▸ RAW DATA
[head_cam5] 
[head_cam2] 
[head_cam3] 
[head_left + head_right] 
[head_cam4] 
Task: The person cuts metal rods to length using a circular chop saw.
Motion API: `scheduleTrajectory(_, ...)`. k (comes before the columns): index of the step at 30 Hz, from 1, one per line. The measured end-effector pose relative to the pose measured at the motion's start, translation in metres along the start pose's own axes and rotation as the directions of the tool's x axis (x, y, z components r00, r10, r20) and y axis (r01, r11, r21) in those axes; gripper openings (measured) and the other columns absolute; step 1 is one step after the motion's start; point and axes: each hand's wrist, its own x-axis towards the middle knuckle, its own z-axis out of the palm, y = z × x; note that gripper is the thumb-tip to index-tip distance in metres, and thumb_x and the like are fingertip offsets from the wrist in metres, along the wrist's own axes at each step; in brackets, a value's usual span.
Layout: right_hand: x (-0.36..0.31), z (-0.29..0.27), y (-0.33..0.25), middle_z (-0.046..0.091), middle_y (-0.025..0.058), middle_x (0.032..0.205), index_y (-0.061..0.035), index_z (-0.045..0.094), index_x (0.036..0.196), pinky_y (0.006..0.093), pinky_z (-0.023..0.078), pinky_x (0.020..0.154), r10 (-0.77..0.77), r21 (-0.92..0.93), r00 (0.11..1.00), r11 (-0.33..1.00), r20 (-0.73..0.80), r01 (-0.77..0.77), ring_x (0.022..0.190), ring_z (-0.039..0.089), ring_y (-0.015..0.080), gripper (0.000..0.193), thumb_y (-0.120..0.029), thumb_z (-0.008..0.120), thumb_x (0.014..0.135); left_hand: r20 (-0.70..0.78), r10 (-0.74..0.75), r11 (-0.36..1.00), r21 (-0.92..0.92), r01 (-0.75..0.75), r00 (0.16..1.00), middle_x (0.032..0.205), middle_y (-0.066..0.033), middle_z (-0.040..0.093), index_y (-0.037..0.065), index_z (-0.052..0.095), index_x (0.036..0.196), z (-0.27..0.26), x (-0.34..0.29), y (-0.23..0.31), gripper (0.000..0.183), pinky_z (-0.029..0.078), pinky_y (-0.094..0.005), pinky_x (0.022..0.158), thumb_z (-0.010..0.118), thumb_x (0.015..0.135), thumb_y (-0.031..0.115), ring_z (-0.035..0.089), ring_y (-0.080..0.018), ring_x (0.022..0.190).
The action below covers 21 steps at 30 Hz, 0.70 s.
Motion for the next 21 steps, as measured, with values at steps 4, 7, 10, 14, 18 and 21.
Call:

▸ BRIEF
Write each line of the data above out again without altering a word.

▸ RESPONSE
[head_cam5] 
[head_cam2] 
[head_cam3] 
[head_left + head_right] 
[head_cam4] 
Task: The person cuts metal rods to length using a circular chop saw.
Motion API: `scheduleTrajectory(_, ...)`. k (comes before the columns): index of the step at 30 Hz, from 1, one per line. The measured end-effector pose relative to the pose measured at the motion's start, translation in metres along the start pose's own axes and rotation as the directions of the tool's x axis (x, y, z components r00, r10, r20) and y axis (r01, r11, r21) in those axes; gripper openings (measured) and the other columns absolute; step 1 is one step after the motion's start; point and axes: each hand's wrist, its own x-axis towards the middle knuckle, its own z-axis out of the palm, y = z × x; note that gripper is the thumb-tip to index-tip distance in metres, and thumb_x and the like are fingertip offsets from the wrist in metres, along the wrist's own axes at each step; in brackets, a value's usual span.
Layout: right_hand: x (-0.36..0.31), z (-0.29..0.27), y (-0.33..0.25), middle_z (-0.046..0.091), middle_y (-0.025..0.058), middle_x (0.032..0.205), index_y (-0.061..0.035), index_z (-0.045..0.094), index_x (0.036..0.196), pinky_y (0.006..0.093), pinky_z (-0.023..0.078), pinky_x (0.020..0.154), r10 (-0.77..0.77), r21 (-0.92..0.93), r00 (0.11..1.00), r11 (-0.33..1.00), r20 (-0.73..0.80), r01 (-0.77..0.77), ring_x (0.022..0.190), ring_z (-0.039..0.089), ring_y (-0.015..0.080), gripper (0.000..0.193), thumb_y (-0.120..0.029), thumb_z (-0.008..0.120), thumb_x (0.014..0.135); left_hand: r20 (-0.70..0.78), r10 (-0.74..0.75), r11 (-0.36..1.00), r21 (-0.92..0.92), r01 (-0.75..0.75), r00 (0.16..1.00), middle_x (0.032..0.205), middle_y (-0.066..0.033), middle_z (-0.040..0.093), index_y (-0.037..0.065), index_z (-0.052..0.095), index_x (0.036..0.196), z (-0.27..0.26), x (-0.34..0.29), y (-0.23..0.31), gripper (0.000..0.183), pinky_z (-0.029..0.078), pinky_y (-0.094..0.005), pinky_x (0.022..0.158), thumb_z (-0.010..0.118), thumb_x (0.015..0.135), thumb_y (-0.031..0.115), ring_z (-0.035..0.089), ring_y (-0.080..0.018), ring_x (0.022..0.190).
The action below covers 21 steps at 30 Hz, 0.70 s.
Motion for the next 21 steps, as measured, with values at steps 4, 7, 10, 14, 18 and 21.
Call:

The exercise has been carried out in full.